> **WORK REQUEST**:
From the material below, tally every line containing "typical"; reply with the total only.

> **RECORDS PROVIDED**:
-- Opening Marker --

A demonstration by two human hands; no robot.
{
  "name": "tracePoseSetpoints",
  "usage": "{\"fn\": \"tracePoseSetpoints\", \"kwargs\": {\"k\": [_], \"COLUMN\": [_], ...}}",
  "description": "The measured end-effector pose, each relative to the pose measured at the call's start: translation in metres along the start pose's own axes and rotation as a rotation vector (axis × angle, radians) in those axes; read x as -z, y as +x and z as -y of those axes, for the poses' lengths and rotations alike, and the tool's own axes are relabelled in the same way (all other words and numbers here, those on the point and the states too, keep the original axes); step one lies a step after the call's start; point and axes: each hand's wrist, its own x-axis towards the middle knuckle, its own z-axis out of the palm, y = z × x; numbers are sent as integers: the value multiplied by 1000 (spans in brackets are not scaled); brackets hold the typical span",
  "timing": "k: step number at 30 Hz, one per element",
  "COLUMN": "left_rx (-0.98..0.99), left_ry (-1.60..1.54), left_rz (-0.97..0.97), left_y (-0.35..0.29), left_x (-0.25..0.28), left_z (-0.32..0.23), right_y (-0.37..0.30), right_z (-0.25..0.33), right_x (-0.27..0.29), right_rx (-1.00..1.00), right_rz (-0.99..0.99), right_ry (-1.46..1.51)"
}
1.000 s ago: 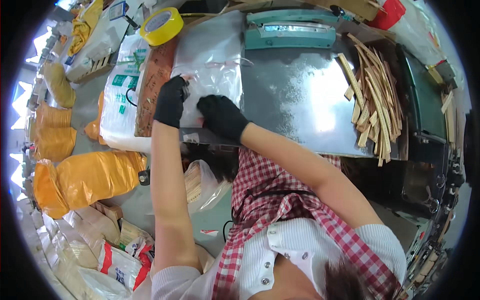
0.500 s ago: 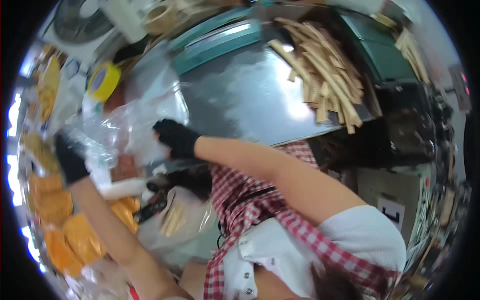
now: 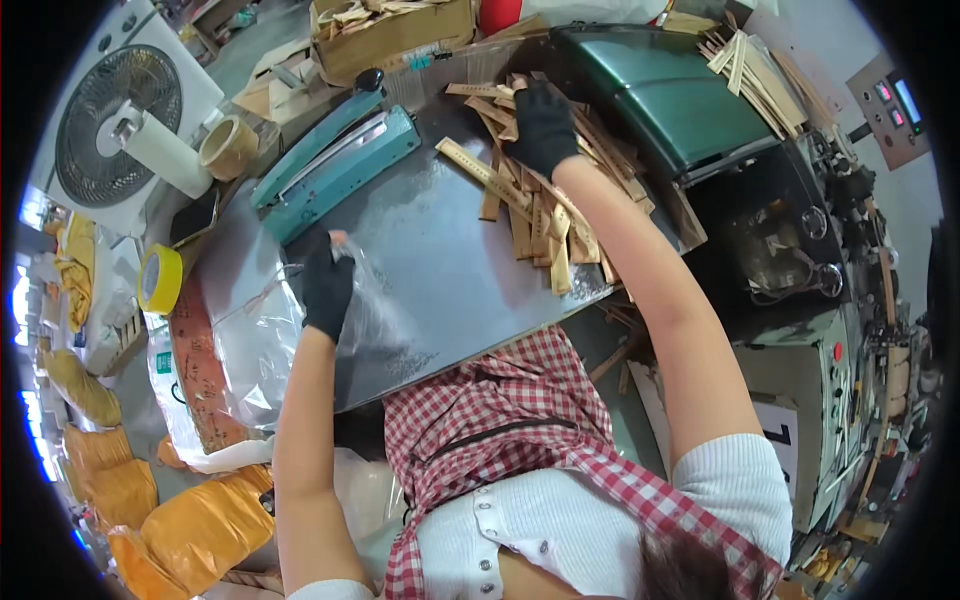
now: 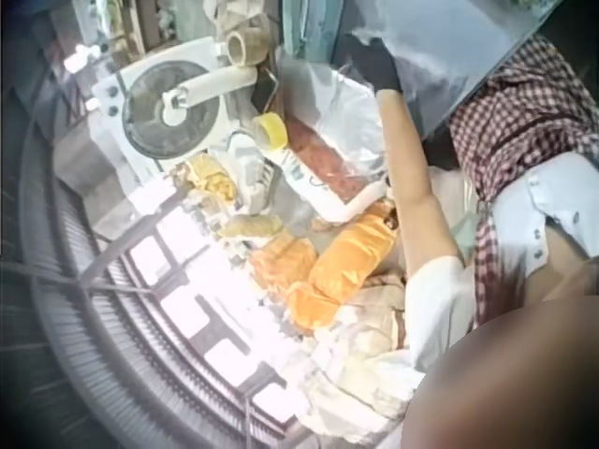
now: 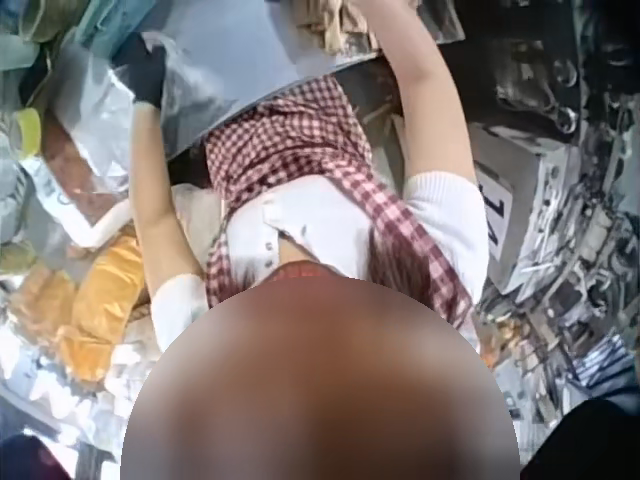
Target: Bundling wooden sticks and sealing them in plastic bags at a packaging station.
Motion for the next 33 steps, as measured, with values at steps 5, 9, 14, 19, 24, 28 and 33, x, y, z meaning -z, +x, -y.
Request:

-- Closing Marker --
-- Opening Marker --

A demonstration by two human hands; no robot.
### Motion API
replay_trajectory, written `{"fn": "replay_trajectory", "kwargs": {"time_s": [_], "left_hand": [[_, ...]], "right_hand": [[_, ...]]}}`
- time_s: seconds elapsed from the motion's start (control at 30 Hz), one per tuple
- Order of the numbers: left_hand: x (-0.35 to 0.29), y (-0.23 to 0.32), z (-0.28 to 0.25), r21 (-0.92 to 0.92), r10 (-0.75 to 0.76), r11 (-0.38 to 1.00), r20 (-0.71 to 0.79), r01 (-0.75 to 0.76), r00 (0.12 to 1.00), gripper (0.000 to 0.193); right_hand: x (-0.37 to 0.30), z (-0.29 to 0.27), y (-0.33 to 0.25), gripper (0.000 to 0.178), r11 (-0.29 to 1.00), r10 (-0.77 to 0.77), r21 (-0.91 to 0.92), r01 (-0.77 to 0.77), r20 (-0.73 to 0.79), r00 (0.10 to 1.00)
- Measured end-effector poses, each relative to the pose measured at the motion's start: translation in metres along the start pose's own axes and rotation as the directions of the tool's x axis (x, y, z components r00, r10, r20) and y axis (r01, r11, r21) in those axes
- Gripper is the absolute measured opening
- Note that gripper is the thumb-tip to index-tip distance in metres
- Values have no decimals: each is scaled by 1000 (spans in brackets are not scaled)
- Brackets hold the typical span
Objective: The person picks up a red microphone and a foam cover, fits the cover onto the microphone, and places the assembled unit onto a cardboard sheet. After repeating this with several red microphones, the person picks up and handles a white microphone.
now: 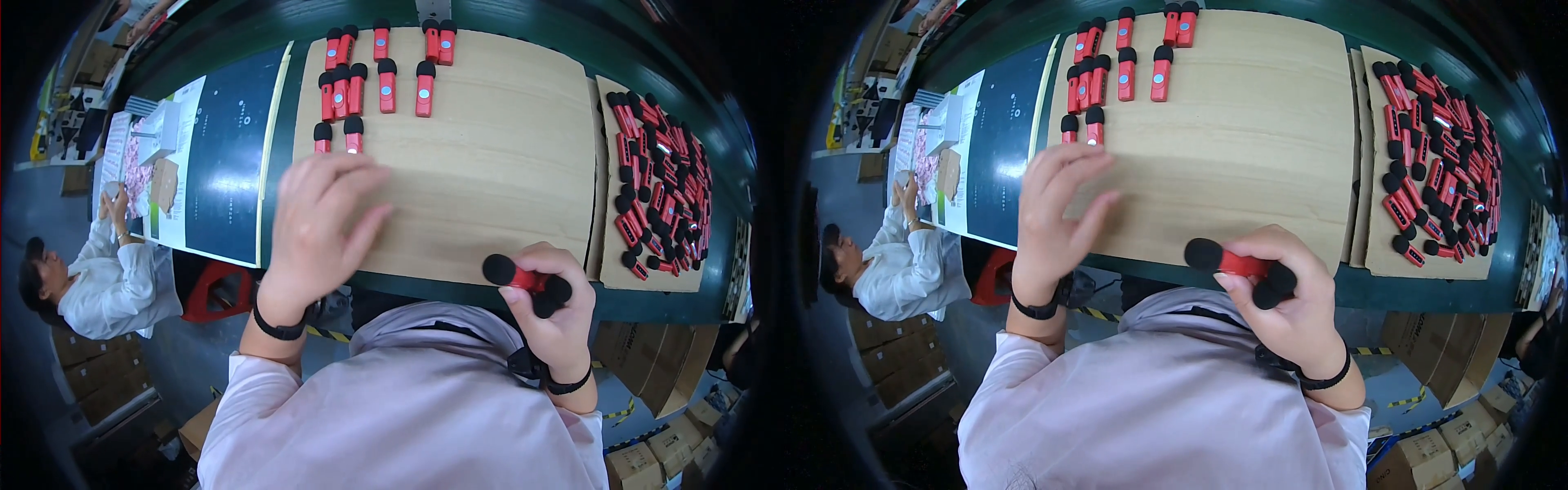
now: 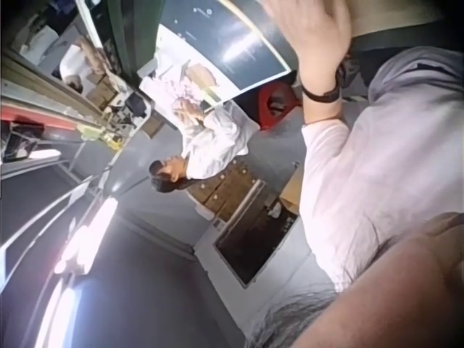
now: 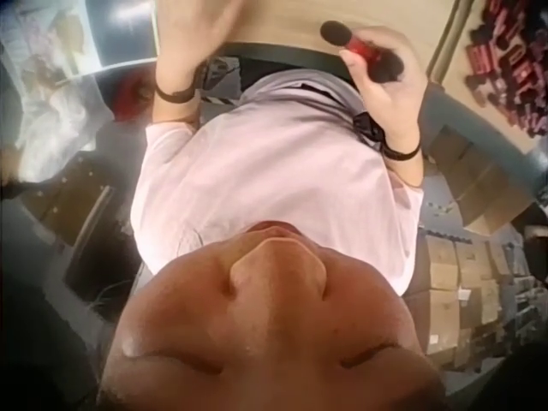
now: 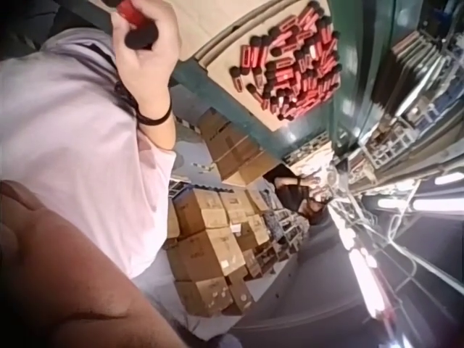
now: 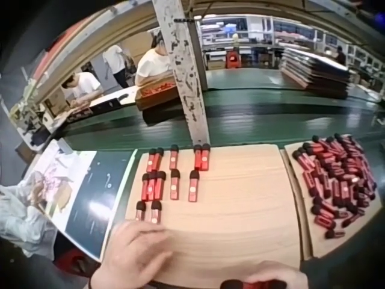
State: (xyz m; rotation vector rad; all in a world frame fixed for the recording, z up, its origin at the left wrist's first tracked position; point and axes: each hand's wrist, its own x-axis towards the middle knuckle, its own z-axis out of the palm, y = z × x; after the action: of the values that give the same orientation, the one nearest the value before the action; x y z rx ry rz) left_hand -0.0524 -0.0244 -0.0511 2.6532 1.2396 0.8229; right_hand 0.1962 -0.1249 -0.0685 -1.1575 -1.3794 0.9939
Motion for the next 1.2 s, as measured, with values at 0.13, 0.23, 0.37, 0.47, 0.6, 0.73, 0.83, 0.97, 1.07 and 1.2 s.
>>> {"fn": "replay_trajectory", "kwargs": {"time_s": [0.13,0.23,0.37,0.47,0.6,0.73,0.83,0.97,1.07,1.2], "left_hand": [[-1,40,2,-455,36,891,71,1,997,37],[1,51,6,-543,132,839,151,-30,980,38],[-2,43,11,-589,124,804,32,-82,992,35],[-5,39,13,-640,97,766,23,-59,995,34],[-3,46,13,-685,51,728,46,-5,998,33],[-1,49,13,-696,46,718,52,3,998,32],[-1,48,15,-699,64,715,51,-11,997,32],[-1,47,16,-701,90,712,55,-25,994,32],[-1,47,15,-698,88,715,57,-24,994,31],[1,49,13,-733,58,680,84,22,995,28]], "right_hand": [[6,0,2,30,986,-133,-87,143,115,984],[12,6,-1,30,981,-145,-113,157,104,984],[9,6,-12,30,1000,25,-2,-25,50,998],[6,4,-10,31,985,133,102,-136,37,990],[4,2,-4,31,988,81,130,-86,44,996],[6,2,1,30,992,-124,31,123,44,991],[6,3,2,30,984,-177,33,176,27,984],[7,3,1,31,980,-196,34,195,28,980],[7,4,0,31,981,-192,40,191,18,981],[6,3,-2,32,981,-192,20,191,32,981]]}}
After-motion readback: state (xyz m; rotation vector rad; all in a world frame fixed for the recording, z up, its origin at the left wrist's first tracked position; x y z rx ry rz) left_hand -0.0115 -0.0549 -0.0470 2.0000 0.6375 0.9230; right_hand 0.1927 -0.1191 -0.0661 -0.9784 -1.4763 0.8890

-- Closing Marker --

> **REPLY TO THE EXERCISE**:
2